Civil e processo civil. Recurso especial. Ação civil pública proposta pelo PROCON e pelo Estado de São Paulo. Anticoncepcional Microvlar. Acontecimentos que se notabilizaram como o 'caso das pílulas de farinha'.Cartelas de comprimidos sem princípio ativo, utilizadas para teste de maquinário, que acabaram atingindo consumidoras e não impediram a gravidez indesejada. Pedido de condenação genérica, permitindo futura liquidação individual por parte das consumidoras lesadas. Discussão vinculada à necessidade de respeito à segurança do consumidor, ao direito de informação e à compensação pelos danos morais sofridos. [...] A mulher que toma tal medicamento tem a intenção de utilizá-lo como meio a possibilitar sua escolha quanto ao momento de ter filhos, e a falha do remédio, ao frustrar a opção da mulher, dá ensejo à obrigação de compensação pelos danos morais, em liquidação posterior.
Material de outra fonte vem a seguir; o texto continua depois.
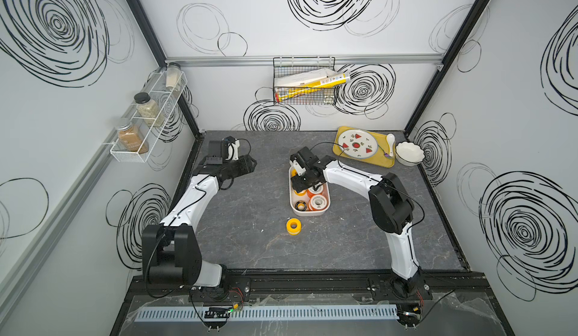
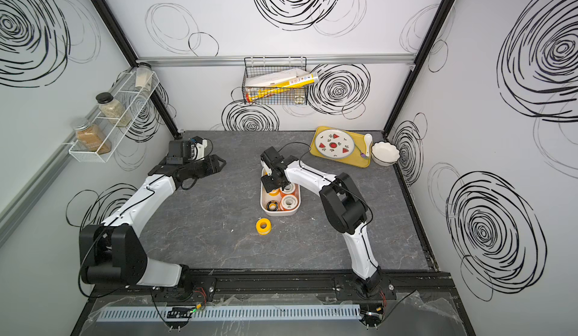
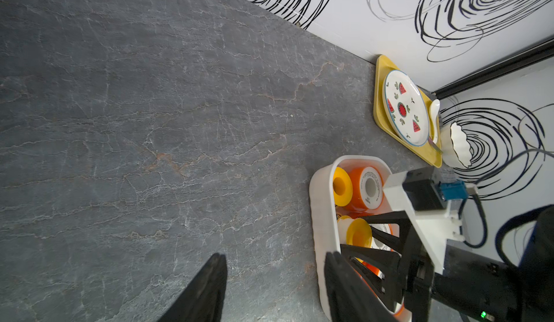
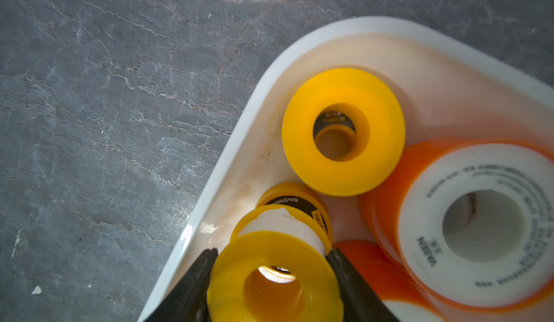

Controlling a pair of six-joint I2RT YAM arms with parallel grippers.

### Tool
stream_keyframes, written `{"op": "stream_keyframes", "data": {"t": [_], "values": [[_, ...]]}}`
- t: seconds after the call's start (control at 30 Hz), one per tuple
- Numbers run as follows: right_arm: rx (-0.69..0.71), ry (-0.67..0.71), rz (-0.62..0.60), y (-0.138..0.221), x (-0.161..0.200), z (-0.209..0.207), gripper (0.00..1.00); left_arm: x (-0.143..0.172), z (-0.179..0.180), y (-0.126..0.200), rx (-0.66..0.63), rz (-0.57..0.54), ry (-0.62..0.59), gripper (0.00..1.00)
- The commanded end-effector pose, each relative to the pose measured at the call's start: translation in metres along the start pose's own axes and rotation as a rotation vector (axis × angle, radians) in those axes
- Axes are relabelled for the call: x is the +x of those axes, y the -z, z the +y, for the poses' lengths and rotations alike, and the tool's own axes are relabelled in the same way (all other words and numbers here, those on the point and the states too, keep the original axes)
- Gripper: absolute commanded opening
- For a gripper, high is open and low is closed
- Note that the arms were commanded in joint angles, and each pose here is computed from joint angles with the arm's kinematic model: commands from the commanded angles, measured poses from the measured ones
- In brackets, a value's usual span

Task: Put the sealing tape into the storage box
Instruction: Place the sealing tape in the storage box.

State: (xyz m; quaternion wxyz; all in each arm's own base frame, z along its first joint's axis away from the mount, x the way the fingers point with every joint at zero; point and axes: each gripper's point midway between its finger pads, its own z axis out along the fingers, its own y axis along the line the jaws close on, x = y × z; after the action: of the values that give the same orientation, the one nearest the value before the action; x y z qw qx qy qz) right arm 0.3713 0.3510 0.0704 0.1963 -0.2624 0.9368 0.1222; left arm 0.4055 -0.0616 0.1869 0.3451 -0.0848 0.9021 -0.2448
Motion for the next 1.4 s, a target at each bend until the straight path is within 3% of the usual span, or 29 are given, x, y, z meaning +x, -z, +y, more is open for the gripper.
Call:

Recurso especial não conhecido (STJ, REsp. 866.636/SP apud NUNES PEREIRA, 2010).

Portanto, o que se vê é que, o Superior Tribunal de Justiça se manifesta a favor da possibilidade do dano moral atingir a coletividade, onde se enquadra a questão dos sócios da empresa, o que não seria diferente, em face de toda a matéria de fato e de direito apresentadas. Em suma, uma lesão à pessoa jurídica empresária pode atingir os direitos da personalidade estendidos a esse ente, tal como a honra objetiva e ainda, no modo reflexo, atingir algum direito da personalidade das pessoas humanas que por ela respondem.